Niemandem gehen solche Worte leicht über die Lippen. Für viele Menschen wäre es sogar eine undenkbare Einschränkung ihrer persönlichen Selbstbestimmung. Für fromme Menschen, Juden wie Christen und auch Muslime sind sie der kritische Maßstab, dass nicht sie, sondern Gott ihr Leben lenkt und fügt. Nicht in Willkür, sondern in Treue und Verlässlichkeit. Nicht maßstabslos, sondern gebunden an Gebote und Maßstäbe. Nicht in Weltfremdheit, sondern in wacher Wahrnehmung der Not der Welt und der geschändeten Würde des Menschen. „Er wird dich mit seinen Fittichen decken und Zuflucht wirst du haben unter seinen Flügeln. Seine Wahrheit ist Schirm und Schild, dass du nicht erschrecken musst vor dem Grauen der Nacht...“ Ps 91,4

Momentan erleben wir – immer noch – ein unglaubliches Bewusstsein von der notwendigen Hilfe für Menschen, die in Not sind. Es scheint, als ob in der Hängematte der Grundbequemlichkeit eine Sinnleere sich ausgebreitet hatte, die durch das Ankommen der Flüchtlinge fruchtbar gestört worden ist. Ein Sinnhorizont öffnet sich: Es lohnt sich, seinem Leben in dieser Welt, die seit über siebzig Jahren eine Welt des Friedens, der sozialen Gerechtigkeit und der gesellschaftlichen Höchstversorgung ist, einen tieferen Zusammenhang zu stiften. Ein Zusammenhang, der nicht nur individuell, sondern gemeinschaftlich ist, der nicht in persönlicher Gesinnung, sondern in sozialer Verantwortung begründet ist. Anders ist für mich die soziale Bürgerbewegung in Deutschland des Jahres 2015 und auch im Winter 2016 nicht zu verstehen.

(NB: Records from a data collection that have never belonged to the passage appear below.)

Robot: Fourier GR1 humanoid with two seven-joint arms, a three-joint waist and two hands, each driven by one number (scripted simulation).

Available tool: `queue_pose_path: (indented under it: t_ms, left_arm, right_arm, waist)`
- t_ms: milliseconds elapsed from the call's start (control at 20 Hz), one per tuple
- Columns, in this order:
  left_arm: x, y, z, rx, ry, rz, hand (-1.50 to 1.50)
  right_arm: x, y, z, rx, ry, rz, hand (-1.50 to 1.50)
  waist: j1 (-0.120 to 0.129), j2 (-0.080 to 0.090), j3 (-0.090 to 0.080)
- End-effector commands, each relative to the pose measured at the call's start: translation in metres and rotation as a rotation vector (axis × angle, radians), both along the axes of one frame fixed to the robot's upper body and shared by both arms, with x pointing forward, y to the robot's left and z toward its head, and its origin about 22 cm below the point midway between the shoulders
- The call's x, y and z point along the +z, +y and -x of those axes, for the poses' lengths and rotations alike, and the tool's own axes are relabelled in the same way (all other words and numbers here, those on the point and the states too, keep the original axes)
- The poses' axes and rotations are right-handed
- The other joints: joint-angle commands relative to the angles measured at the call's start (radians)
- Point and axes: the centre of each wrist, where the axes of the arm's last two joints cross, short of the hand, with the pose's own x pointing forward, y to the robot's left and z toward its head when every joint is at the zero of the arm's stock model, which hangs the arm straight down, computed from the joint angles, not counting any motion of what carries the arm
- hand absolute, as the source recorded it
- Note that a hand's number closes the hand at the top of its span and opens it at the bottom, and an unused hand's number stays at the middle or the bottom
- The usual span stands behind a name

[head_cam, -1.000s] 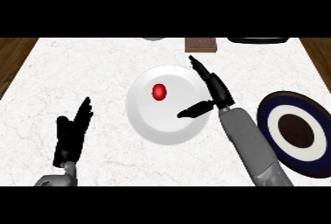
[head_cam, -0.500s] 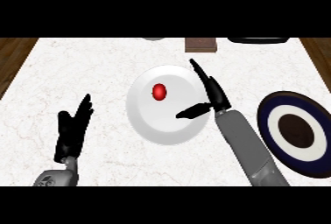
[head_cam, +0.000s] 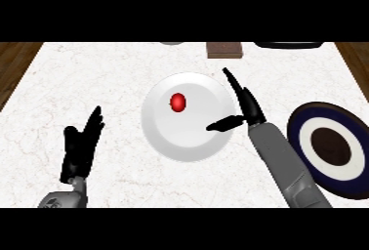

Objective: Pick the tomato from the plate and place it in the plate

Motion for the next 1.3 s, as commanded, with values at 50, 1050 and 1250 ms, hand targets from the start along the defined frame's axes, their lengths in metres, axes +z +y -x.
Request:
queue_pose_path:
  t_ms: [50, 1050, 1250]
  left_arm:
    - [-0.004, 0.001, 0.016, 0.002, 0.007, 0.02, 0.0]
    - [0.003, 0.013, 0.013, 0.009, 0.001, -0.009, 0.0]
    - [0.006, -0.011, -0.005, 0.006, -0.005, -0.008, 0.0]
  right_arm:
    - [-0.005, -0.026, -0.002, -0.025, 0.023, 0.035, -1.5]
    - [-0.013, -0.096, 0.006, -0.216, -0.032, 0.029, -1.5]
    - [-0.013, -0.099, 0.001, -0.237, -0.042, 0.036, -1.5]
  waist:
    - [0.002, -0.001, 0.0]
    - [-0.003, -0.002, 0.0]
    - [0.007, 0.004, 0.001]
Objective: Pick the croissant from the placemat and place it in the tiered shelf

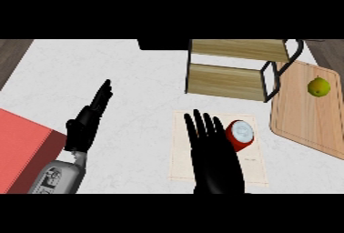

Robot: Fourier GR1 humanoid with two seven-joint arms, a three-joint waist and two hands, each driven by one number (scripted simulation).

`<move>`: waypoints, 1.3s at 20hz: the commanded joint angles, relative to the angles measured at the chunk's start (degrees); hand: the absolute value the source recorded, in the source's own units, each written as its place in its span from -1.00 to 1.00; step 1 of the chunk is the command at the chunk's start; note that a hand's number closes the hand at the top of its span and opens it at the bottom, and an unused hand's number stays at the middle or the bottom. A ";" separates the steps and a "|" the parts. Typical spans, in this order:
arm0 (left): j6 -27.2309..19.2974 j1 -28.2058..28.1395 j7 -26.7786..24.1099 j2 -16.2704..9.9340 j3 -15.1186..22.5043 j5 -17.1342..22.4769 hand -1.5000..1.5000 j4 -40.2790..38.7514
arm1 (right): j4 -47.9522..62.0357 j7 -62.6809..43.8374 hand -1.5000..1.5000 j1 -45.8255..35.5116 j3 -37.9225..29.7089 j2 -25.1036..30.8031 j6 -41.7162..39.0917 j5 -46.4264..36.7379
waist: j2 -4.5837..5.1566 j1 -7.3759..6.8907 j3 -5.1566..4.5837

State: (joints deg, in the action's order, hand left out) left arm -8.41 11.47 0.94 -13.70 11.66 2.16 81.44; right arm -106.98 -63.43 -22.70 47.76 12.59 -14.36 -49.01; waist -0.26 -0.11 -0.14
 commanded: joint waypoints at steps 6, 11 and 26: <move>2.94 -0.27 -0.76 -1.42 -2.50 0.50 0.00 -0.35 | 5.82 -7.67 -1.00 -1.40 -0.01 -9.74 -6.37 -7.40 | 0.20 0.00 0.09; -1.44 -2.81 0.20 3.94 2.03 -3.69 0.00 2.11 | 1.93 -8.03 -1.00 2.62 1.74 -10.96 -9.46 -12.32 | 0.07 0.28 0.11; 4.72 1.91 1.53 1.25 -4.86 -1.33 0.00 -0.98 | 11.42 -5.33 -1.00 4.22 1.08 -12.54 -3.42 -15.19 | 0.26 0.15 0.12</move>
State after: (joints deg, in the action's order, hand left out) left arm -6.22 10.66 2.08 -11.34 9.26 -0.51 82.98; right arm -95.67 -61.14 -18.72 47.53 0.93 -16.71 -63.89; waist -0.03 -0.15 -0.01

Diese Geste ist für mich ein Ausdruck einer Kultur der Barmherzigkeit, die ihre Ursprünge in den Erzählungen und Geboten unserer Religionen hat. Und ihren tiefsten Kern zeigt sie gerade darin, dass sie nicht persönliches Wohlbefinden steigern will oder sich aus der Verantwortung stiehlt, sondern erkennt.

Uns gilt noch etwas. Das Gebet von Dag Hammerskjöld endet mit dem Zitat aus Psalm 27.

„Ich aber bin gewiss, zu schauen
die Güte des Herrn im Land der Lebenden.
Hoffe auf den Herrn, und sei stark!
Hab festen Mut, und hoffe auf den Herrn“.